> Requirement
Restate the entire listing word for word.

--------------------

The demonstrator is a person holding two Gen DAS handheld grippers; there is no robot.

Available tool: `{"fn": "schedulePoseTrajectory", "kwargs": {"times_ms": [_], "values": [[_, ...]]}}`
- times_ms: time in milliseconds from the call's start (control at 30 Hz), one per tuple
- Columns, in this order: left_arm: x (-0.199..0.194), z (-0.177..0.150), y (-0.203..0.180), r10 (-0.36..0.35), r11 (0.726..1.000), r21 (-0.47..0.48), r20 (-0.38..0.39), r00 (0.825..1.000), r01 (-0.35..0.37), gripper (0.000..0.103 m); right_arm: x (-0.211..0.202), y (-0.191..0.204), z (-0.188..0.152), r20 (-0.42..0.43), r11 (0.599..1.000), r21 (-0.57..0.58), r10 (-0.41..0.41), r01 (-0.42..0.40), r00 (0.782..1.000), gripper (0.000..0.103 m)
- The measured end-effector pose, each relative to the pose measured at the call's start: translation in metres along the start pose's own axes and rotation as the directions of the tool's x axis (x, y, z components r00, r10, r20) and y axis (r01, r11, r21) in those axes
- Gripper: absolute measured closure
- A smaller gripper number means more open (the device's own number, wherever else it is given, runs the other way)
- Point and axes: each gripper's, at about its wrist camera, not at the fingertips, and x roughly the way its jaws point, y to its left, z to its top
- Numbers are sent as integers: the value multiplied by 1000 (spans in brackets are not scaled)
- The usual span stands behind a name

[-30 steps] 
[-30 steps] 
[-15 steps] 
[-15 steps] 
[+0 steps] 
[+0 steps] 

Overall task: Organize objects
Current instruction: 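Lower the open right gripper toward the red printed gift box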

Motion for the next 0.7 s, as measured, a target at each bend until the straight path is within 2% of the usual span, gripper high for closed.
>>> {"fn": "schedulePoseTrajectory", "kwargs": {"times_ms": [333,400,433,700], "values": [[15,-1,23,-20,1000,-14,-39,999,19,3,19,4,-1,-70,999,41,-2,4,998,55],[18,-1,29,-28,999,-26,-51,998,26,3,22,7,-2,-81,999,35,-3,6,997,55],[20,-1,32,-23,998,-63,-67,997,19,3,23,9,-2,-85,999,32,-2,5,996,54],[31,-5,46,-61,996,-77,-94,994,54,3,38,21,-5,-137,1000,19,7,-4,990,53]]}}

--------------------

> Final answer
The demonstrator is a person holding two Gen DAS handheld grippers; there is no robot.

Available tool: `{"fn": "schedulePoseTrajectory", "kwargs": {"times_ms": [_], "values": [[_, ...]]}}`
- times_ms: time in milliseconds from the call's start (control at 30 Hz), one per tuple
- Columns, in this order: left_arm: x (-0.199..0.194), z (-0.177..0.150), y (-0.203..0.180), r10 (-0.36..0.35), r11 (0.726..1.000), r21 (-0.47..0.48), r20 (-0.38..0.39), r00 (0.825..1.000), r01 (-0.35..0.37), gripper (0.000..0.103 m); right_arm: x (-0.211..0.202), y (-0.191..0.204), z (-0.188..0.152), r20 (-0.42..0.43), r11 (0.599..1.000), r21 (-0.57..0.58), r10 (-0.41..0.41), r01 (-0.42..0.40), r00 (0.782..1.000), gripper (0.000..0.103 m)
- The measured end-effector pose, each relative to the pose measured at the call's start: translation in metres along the start pose's own axes and rotation as the directions of the tool's x axis (x, y, z components r00, r10, r20) and y axis (r01, r11, r21) in those axes
- Gripper: absolute measured closure
- A smaller gripper number means more open (the device's own number, wherever else it is given, runs the other way)
- Point and axes: each gripper's, at about its wrist camera, not at the fingertips, and x roughly the way its jaws point, y to its left, z to its top
- Numbers are sent as integers: the value multiplied by 1000 (spans in brackets are not scaled)
- The usual span stands behind a name

[-30 steps] 
[-30 steps] 
[-15 steps] 
[-15 steps] 
[+0 steps] 
[+0 steps] 

Overall task: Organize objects
Current instruction: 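Lower the open right gripper toward the red printed gift box
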
Motion for the next 0.7 s, as measured, a target at each bend until the straight path is within 2% of the usual span, gripper high for closed.
>>> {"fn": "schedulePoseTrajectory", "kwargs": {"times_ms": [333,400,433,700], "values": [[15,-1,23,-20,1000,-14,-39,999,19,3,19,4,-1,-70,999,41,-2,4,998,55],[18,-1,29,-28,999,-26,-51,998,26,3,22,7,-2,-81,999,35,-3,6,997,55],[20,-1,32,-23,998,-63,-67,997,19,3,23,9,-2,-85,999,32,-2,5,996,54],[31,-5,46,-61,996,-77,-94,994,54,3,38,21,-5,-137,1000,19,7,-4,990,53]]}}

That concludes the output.